Your instructions | If a line below contains the string "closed", return that line.

Data segment |

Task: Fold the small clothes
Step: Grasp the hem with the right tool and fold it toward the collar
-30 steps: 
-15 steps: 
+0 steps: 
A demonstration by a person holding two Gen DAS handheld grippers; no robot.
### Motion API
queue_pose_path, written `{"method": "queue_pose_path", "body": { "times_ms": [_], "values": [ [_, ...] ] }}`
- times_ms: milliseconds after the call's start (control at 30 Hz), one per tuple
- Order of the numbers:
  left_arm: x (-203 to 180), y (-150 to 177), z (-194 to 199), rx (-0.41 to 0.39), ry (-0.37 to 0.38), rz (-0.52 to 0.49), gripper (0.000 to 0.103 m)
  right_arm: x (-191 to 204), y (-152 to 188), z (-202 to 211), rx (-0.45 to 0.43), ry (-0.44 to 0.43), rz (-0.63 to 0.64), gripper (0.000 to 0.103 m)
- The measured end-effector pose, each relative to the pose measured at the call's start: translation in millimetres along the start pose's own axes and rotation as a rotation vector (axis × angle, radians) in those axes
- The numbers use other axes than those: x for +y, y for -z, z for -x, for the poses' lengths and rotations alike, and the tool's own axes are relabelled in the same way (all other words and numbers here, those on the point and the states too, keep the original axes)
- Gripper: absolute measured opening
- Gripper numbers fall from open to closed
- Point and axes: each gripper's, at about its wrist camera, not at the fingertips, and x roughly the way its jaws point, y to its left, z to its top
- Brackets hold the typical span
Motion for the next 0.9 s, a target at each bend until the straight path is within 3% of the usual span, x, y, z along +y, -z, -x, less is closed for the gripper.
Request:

Response box |
- Gripper numbers fall from open to closed
Motion for the next 0.9 s, a target at each bend until the straight path is within 3% of the usual span, x, y, z along +y, -z, -x, less is closed for the gripper.

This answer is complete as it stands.